### Assignment
Report every line below that holds the word "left".

━━━━━━━━━━

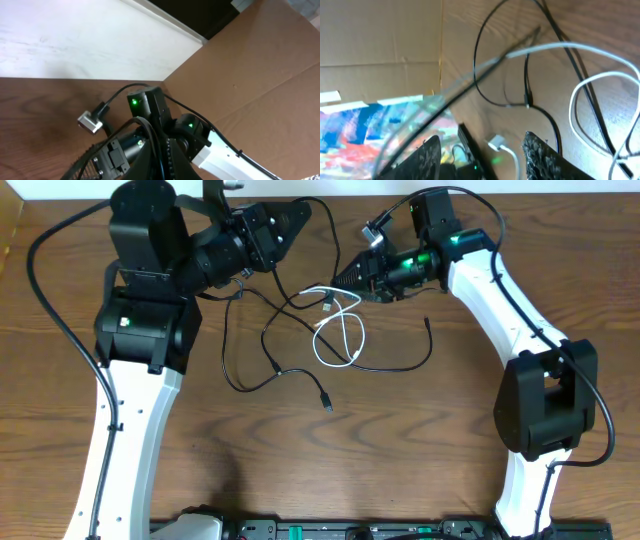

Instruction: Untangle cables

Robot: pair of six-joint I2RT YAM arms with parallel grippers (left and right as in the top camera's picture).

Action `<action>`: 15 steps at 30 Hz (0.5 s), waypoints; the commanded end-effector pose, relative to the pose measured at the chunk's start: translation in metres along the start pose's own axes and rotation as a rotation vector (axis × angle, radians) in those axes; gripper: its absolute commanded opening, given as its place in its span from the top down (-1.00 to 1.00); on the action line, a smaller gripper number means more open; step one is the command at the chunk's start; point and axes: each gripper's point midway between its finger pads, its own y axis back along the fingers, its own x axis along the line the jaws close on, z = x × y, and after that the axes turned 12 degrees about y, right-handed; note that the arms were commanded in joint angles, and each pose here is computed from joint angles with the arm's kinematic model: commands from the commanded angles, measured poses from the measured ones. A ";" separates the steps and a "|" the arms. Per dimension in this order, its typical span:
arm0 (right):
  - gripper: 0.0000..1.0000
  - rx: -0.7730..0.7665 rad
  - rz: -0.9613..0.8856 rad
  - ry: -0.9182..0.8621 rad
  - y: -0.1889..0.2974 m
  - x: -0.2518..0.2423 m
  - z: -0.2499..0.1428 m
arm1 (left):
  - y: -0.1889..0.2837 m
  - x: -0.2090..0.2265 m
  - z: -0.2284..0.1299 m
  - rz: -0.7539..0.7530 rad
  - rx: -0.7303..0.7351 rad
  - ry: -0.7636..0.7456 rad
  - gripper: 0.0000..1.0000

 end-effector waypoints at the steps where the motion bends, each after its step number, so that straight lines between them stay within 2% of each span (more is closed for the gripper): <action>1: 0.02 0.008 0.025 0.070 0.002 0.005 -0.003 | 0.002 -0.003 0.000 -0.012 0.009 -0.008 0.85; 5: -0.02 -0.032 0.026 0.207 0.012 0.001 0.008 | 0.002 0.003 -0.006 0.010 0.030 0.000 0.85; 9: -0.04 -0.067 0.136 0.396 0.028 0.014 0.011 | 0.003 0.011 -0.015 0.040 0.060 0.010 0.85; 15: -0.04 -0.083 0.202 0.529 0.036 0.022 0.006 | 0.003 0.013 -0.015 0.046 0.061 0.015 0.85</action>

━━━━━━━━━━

### Answer for the task
Robot: pair of six-joint I2RT YAM arms with parallel grippers (left and right as in the top camera's picture).
arm1 (left):

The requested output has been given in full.